Problem to work on :: A word-for-word retyping of the listing below is required, with the pictures dropped.

Data ::
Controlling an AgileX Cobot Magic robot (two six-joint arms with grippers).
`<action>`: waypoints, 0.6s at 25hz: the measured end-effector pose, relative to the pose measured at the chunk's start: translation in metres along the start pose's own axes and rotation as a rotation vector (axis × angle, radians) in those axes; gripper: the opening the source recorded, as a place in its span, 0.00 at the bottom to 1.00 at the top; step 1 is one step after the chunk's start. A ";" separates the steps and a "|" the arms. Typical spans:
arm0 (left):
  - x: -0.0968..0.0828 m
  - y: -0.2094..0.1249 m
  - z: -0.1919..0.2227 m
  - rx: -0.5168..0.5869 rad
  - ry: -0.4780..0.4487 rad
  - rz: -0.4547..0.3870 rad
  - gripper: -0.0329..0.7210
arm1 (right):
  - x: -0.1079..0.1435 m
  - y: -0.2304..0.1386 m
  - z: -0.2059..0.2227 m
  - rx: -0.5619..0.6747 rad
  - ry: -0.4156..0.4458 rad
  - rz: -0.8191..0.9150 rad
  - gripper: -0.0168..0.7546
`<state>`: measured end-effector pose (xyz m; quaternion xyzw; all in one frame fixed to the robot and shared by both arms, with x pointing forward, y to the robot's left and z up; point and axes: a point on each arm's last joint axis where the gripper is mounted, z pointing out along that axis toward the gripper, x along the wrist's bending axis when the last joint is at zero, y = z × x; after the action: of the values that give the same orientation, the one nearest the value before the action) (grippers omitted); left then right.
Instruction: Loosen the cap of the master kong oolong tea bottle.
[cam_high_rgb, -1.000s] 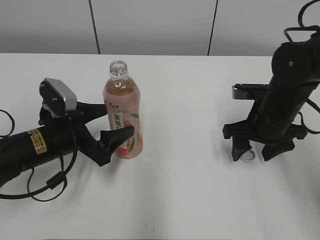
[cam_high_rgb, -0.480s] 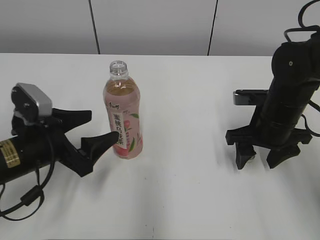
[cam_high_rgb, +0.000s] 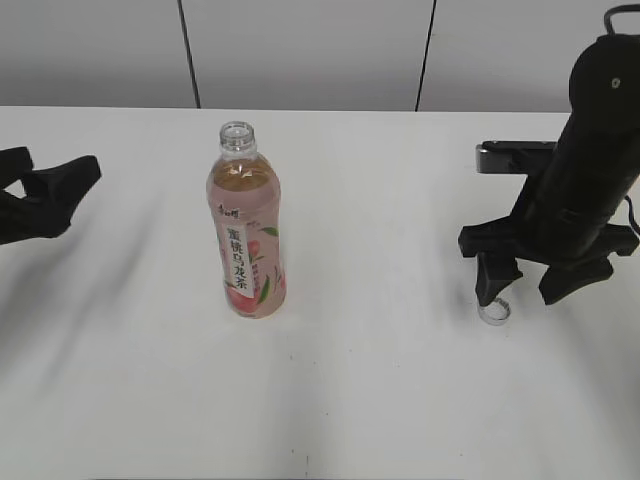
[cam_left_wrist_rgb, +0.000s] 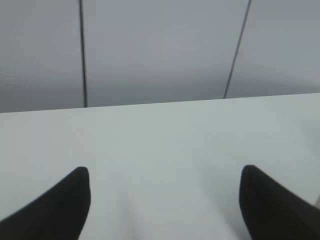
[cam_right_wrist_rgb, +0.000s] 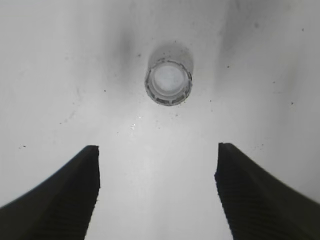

Task answer ::
Controlling an AgileX Cobot Magic robot (two six-joint arms with grippers).
`<action>`: waypoints, 0.6s at 25hz: the measured end-effector pose, relative to the pose measured at the chunk's start: translation in metres along the start pose's own axes and rotation as a rotation vector (axis × angle, radians) in those axes; gripper: the opening the source recorded, as a place in its span, 0.00 at the bottom to 1.00 at the top; step 1 is one step after the chunk's start. A ";" separates the steps and a "|" the arms. Typical spans:
arm0 (left):
  - x: -0.0968..0.0828 m
  - y: -0.2094..0.1249 m
  - z: -0.1919..0.2227 m
  - rx: -0.5168..0.5869 rad
  - ry: -0.4780..0.4487 rad
  - rz: -0.4547..0.3870 rad
  - gripper: -0.0329..0.7210
arm1 (right):
  - x: -0.1079..0.1435 m
  - y: -0.2304..0.1386 m
  - z: -0.2059..0.2227 m
  - rx: -0.5619..0.6747 rad
  - ry: -0.4156..0.4458 rad
  - rz: -0.8191..0.9150 rad
  - gripper: -0.0168..0.7546
`<state>`: measured end-effector pose (xyz m; quaternion xyzw; all in one frame fixed to the robot and shared by both arms, with x pointing forward, y to the robot's left and z up; point and axes: a point on each arm's last joint axis where the gripper is mounted, z pointing out along that axis toward the gripper, x along the wrist's bending axis when the last joint is at zero, y = z × x; after the action: of the values that give the same orientation, the one nearest the value before the action) (grippers omitted); left then right.
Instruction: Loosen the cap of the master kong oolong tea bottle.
[cam_high_rgb, -1.000s] 
[cam_high_rgb, -0.480s] 
[cam_high_rgb, +0.000s] 
[cam_left_wrist_rgb, +0.000s] 
[cam_right_wrist_rgb, +0.000s] 

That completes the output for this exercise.